Probability of a random set of binary numbers XORing to $0$

binaryprobability

Question – Given a randomly generated set of binary numbers, what is the probability that all of them, when XORed with each other, yield $0$?

Additional information –

  1. All of the binary numbers in the set are different from each other. As an example, $\{0001, 0010, 0011\}$ is a valid set, but not $\{0001, 0010, 0010\}$ or $\{0010, 0010, 0010\}$.

  2. All of the binary numbers have equal length $n$ which is some given. For example, one could have a given length of 4, meaning numbers such as $00001$ and $010$ are not allowed.

  3. The length of the set $m$ is a given, its members are randomly generated.

  4. Each possible valid binary number has an equal likelihood of being generated.

Context – For a school math project, I decided to analytically investigate the average percentage of errors an error correction code can correct given a data set and error rate. This question I am asking was a part of said project that I am unable to solve. If necessary, I can provide additional context.

I already know how to do this problem if restriction 1 is lifted, but did not really know how to proceed. I visualized the randomly generated data set as being one number stacked on top of another, kind of how we write when adding large numbers on paper by hand, and then taking my answer to be the probability that each column of bits had an even number of $1$s.

Updated context – Looking at the answers already provided and doing some of the math myself, it is clear that using this in my project will take me well over the page count in all of the explanations. I have come up with a simpler path for my investigation, but am leaving this question up here as I am still interested in this problem and I see no reason to stop anyone interested in answering or seeing answers to this question from doing so.

1rst edit – I have assigned $m$ as the length of the set and $n$ as the length of the binary sequences

2nd edit – I have added additional context

Best Answer

This isn't a quick solution, so others may improve on this; however, it is a good start.

You can use conditional probability. Let's say you want to generate $n$ random $k$-bit binary numbers. Let $B \in \{0, 1\}^{n \times k}$ be a random matrix where $b_{ij} = 1$ if the $j$th bit of the $i$th number is $1$, otherwise $b_{ij} = 0$. Let $P \in [0, 1]^{n \times k}$ represent a matrix, where $p_{ij} = \mathbb{P}(b_{ij} = 1)$. The first row of $P$ is $0.5$ because of condition $(4)$ from your question. From the second row on, you need to rely on conditional probabilities, e.g.:

$$p_{21} = \mathbb{P}(b_{21} = 1) = \mathbb{P}(b_{21} = 1 | b_{11} = 1)p_{11} + \mathbb{P}(b_{21} = 1 | b_{11} = 0)(1 - p_{11})$$

In the case of $p_{21}$, the probability doesn't depend on $b_{1i}$ for $i > 1$. This isn't true for all the entries, so you could condition on all the previous variables, it doesn't hurt, but a bit more tedious to write it out.

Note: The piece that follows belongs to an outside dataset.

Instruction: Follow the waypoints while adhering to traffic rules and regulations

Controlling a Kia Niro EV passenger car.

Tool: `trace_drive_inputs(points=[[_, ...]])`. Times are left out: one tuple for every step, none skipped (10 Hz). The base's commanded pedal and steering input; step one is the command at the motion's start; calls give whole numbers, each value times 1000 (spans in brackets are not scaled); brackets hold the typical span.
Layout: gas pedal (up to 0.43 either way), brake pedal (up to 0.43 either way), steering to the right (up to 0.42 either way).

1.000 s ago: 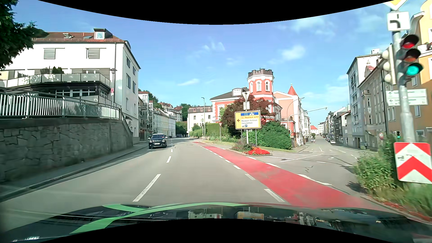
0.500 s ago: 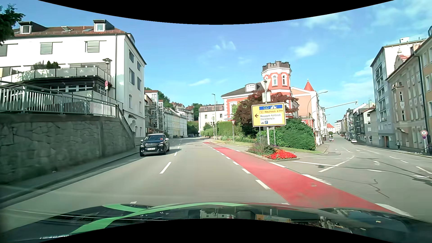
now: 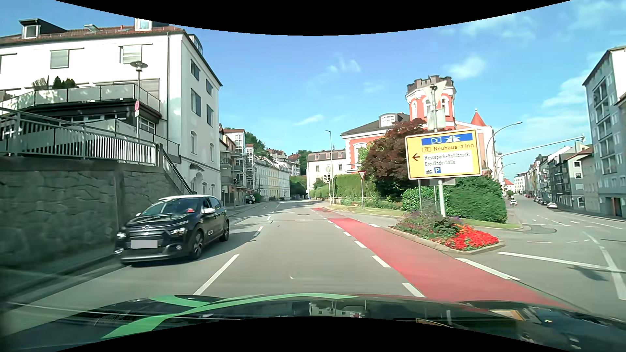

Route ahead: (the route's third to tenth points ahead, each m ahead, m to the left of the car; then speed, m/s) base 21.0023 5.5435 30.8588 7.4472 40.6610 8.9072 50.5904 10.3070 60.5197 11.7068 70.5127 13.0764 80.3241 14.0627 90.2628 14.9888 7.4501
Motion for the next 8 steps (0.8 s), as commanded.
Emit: trace_drive_inputs(points=[[339,0,-80],[339,0,-78],[339,0,-75],[339,0,-69],[339,0,-58],[339,0,-46],[339,0,-39],[339,0,-37]])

You can write down expressions for the conditional probabilities, e.g.:

$$\mathbb{P}(b_{21} = 1 | b_{11} = 1) = \frac{2 ^ {k - 1} - 1}{2 ^ k - 1}$$

This is because you already selected a $k$-bit number for the first row, so there are $2 ^ k - 1$ numbers left. Of those, there are $2 ^ {k - 1}$ which start with a zero and ${2 ^ {k - 1} - 1}$ which start with a one, because the condition is $b_{11} = 1$.

Probably, you can come up with a general formula for the entries of $P$, I haven't checked this, though.

Once you have $P$ defined, you can calculate the probability of the $i$th column XOR'ing to zero. Take an even-length combination of row indices, multiple those entries in $P$ together with $1 - P$ for the indices you didn't select. If you add up the probabilities for all these combinations, you'll get the probability of the $i$th column XOR'ing to zero.

The difficulty of this problem is that there is a non-zero covariance between the rows as they have to be unique. Also consider whether the first restriction is meaningful, you can start with a valid set $\{0100, 0010, 0110\}$ and XOR'ing the first two element creates an invalid set $\{0110, 0110\}$ but doesn't actually affect the final outcome of the whole set XOR'ing to zero. You can go the other way around as well, you can start with an invalid set $\{0110, 0110\}$ and convert it by expanding to $\{0100, 0010, 0110\}$. There can be cases when this expansion leads to invalid sets again. Those map to problems where you have too many numbers selected, for example, for 3-bit numbers, you can select at most 8 unique numbers, selecting the 9th will create an invalid set.